An anomaly delays the farewell of the Ariane 5 rocket


An anomaly was detected the day before the final mission of the Ariane 5 rocket took off. The decision was made to postpone the launch.

It was to be his very last lap. Finally, the farewell to the Ariane 5 stage will come a little later. A last-minute anomaly was detected by Arianespace the day before the big day, forcing the company to postpone the flight of its rocket to a later date. A new date for take-off is to be set at the end of June.

The decision to postpone the VA261 mission was made public on June 15 at the end of the afternoon. ” A technical incident in production highlighted a risk to the redundancy of a critical function of the Ariane 5 launcher. In accordance with its reliability requirements, Arianespace has decided to postpone the transfer of the launcher “, we read in a tweet sent by the company.

Takeoff of an Ariane 5 rocket. // Source: ESA/CNES/Arianespace

The technical fact in question concerns the control lines involved in the separation of the boosters from the rocket. The takeoff of Ariane 5 mobilizes a first stage, supported by two lateral thrusters – the boosters. These are dropped at altitude when their tank is empty. The rocket then continues on its way, before separating from the first stage, in the upper atmosphere.

An in-flight incident would be symbolically very damaging for Arianespace, which would then end Ariane 5’s career very badly, even though the rocket is rightly renowned for its great reliability. In twenty-seven years of operational career, she successfully completed 110 of her 115 missions. This allows it to display a reliability rate of 95.6%.

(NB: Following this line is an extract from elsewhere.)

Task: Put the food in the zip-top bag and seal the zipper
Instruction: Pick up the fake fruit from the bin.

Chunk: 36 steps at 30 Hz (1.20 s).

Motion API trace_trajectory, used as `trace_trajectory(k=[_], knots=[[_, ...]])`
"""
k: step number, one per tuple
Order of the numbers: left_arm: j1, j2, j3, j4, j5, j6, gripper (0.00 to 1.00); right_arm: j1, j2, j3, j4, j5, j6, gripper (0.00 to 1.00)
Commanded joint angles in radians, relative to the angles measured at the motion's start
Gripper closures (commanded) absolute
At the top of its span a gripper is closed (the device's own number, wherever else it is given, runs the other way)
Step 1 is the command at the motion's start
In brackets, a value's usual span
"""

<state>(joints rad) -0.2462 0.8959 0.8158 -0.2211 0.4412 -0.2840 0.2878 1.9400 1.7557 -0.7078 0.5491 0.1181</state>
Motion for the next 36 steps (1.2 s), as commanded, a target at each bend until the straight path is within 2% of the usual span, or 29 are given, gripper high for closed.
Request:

It would also be a disaster for the two payloads to board the rocket: two satellites must be sent into geostationary orbit during this flight. A German technological demonstrator (Heinrich-Hertz) and a military communications satellite, Syracuse 4B, for the benefit of France. The two machines are safe at the Guiana Space Center.

A rocket at the center of some of the greatest scientific adventures

The development of Ariane 5 was decided to greatly extend the transport capacities of Ariane 4, by globally doubling the payload that can be sent into space. Ariane 4 was in service from 1988 to 2003. It also had a remarkable reliability rate: 113 successful launches out of 116. Ariane 5 existed in five versions (G, G+, GS, ES and ECA).

Ariane 5 bows out, leaving behind leading scientific missions: XMM-Newton, Rosetta, Herschel, BepiColombo, James Webb, Juice… the rocket was also crucial for the deployment of the Galileo constellation, and for the support for the International Space Station, with the ATV – the European automatic transfer vehicle.

For space Europe, the continuation in heavy launchers will be written with Ariane 6, whose first flight is hoped for at the end of 2023 (but which should probably slip into 2024), due to the accumulated delay. In the meantime, Europe in space will experience a capability void for a few months. Ariane 6 should operate for about ten years, before handing over to Ariane Next.